Records excerpted from a collection
______

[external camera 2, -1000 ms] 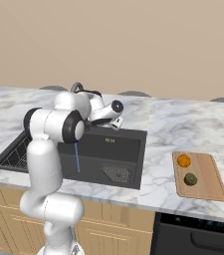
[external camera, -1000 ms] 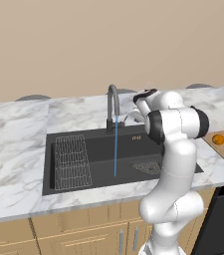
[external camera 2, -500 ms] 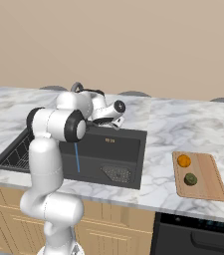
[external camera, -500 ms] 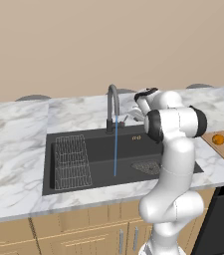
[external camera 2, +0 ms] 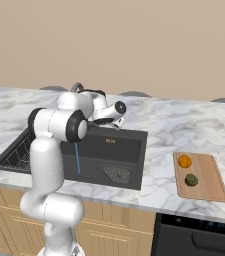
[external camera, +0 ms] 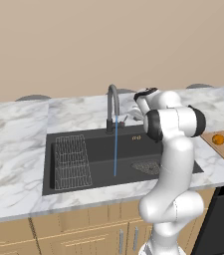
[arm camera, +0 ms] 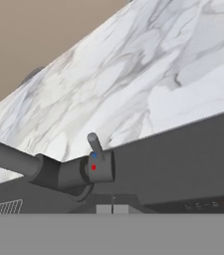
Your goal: Pick the orange, kiwi from the sink and place them on the cutting board to airdry. Then turn off the sink faucet.
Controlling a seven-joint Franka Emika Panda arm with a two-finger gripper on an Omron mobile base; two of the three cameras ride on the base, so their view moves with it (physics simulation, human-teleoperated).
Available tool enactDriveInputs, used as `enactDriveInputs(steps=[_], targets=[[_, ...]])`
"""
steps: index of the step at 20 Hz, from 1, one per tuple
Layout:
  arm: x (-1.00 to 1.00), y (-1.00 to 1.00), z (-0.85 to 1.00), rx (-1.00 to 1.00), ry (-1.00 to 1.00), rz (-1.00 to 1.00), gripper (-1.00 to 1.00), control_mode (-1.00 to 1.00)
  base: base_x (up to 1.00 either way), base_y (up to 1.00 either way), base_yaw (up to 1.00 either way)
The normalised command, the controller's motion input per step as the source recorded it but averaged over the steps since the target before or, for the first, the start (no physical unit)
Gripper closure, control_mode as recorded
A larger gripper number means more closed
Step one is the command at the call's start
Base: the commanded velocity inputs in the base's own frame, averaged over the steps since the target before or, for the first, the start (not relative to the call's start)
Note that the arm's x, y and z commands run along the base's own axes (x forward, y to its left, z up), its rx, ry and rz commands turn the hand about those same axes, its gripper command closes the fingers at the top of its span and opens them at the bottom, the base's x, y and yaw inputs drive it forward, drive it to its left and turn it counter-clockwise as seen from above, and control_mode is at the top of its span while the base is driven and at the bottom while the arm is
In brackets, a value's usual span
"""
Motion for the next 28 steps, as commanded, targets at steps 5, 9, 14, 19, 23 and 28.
enactDriveInputs(steps=[5,9,14,19,23,28], targets=[[0.03,0.05,-0.09,0.0,-0.03,0.0,1.0,-1.0,0.0,0.0,0.0],[0.04,0.04,-0.06,0.0,-0.02,0.0,1.0,-1.0,0.0,0.0,0.0],[0.07,0.02,-0.05,0.0,0.0,0.0,1.0,-1.0,0.0,0.0,0.0],[0.15,0.0,-0.03,0.01,0.0,0.0,1.0,-1.0,0.0,0.0,0.0],[0.13,0.0,-0.04,0.01,0.0,0.0,1.0,-1.0,0.0,0.0,0.0],[0.12,0.0,-0.06,0.0,0.0,0.0,1.0,-1.0,0.0,0.0,0.0]])
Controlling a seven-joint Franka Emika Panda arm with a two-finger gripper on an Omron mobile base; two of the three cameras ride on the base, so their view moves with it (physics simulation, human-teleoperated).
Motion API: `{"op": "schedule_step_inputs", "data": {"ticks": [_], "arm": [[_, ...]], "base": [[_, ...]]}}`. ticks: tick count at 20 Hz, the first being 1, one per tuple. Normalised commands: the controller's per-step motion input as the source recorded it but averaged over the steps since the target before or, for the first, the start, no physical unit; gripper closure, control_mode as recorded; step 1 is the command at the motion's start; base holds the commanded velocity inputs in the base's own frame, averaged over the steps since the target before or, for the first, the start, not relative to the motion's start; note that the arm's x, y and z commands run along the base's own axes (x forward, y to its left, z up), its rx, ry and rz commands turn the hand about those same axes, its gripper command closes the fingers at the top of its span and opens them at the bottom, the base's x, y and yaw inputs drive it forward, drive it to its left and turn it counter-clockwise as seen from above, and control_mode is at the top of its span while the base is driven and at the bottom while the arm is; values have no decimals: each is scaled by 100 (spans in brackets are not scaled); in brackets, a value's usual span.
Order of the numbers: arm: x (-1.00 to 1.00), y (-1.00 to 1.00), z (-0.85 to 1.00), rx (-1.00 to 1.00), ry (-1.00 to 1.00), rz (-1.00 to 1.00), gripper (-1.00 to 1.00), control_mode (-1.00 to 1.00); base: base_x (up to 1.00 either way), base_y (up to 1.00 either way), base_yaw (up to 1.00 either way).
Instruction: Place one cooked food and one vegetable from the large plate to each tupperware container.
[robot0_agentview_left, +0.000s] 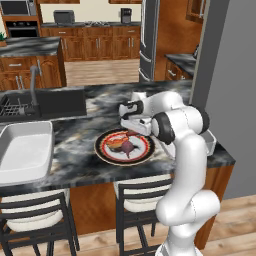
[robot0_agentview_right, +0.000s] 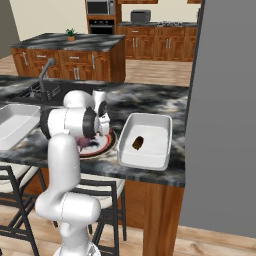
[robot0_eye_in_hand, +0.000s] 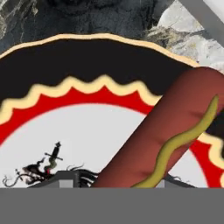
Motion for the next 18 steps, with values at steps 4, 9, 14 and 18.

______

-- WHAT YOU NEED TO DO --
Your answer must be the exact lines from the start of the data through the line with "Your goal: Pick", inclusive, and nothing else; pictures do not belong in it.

-- EXPECTED OUTPUT --
[external camera 2, -1000 ms] 
[external camera, -1000 ms] 
[external camera 2, -500 ms] 
[external camera, -500 ms] 
[external camera 2, +0 ms] 
[external camera, +0 ms] 
[arm camera, +0 ms] 
Your goal: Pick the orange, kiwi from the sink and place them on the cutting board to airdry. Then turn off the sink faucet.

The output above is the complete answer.